La perplexité, productrice de sens chez Moïse Maïmonide

par Géraldine Roux

Maïmonide (1138-1204) a écrit à la fin de sa vie un traité philosophique, le Guide des perplexes, visant à apaiser le trouble des savants devant les contradictions qu’ils expérimentent chaque jour entre Torah et philosophie.
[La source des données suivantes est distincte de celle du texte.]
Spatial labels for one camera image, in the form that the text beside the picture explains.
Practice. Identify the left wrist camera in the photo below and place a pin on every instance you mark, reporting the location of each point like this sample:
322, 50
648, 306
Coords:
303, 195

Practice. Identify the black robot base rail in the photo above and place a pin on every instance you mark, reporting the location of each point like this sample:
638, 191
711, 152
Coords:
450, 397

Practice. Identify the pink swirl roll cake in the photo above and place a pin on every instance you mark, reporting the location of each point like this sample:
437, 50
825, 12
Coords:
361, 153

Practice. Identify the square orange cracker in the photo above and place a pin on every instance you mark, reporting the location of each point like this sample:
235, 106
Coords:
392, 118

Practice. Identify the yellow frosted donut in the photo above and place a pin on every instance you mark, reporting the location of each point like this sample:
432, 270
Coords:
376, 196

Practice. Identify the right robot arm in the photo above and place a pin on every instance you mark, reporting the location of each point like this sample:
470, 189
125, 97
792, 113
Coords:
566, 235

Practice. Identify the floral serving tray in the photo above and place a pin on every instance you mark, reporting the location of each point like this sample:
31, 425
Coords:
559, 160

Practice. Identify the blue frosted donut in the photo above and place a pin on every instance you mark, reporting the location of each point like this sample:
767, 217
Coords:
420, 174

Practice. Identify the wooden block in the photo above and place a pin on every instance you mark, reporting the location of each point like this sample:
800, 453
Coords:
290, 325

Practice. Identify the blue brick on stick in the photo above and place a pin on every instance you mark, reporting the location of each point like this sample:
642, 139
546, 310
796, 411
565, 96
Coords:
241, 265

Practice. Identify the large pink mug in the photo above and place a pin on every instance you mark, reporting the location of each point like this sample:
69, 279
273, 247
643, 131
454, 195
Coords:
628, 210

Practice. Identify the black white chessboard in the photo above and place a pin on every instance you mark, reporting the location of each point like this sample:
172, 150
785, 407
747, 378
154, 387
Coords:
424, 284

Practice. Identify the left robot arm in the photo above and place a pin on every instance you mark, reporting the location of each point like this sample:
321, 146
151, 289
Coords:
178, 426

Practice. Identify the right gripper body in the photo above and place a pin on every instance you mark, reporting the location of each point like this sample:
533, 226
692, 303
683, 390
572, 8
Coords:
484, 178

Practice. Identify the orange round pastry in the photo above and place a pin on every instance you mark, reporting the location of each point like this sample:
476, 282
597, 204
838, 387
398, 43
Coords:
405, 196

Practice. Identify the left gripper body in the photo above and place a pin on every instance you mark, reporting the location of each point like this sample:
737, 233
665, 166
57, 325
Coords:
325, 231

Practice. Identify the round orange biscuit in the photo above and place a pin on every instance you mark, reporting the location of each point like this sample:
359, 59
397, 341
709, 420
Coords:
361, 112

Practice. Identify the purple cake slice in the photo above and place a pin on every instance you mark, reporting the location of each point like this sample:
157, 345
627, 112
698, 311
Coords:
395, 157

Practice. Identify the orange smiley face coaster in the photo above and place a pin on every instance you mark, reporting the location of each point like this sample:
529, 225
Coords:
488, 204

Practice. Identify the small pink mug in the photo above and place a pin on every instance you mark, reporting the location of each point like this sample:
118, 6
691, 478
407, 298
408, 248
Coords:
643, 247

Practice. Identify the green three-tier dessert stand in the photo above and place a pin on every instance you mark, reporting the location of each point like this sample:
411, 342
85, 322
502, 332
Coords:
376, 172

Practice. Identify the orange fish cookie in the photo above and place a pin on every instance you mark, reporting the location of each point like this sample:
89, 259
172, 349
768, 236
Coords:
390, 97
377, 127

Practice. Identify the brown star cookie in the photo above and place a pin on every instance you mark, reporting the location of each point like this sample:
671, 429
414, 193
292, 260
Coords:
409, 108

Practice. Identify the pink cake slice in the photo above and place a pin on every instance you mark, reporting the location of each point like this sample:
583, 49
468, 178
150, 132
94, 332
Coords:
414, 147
Comment prendre à bras le corps le débat sur la croyance et le savoir sans basculer dans le savoir positiviste ni sombrer dans la religion dogmatique ? Tel est le point de départ de sa recherche. Maïmonide n’a pas seulement inventé des concepts ou une philosophie nouvelle. Il a produit une langue commune à la philosophie et à la religion pour leur permettre de dialoguer. Il mêle dans le creuset de la raison toutes les croyances de son temps, y compris les croyances philosophiques. Ne serait-ce pas là la voie de notre modernité, celle d’un échange ouvert où nos contradictions apparentes pourraient se révéler comme des interprétations polysémiques d’un même problème commun ? Pour lui, seuls les préjugés, les opinions toutes faites, se contredisent. Et la grande difficulté est de les transformer en divergences de vue s’éclairant les unes les autres. Maïmonide prend à bras le corps cette difficulté, sans jamais apporter de solution clés-en-main. C’est son cheminement, depuis la construction du concept de « perplexité », que cette intervention vise à découvrir.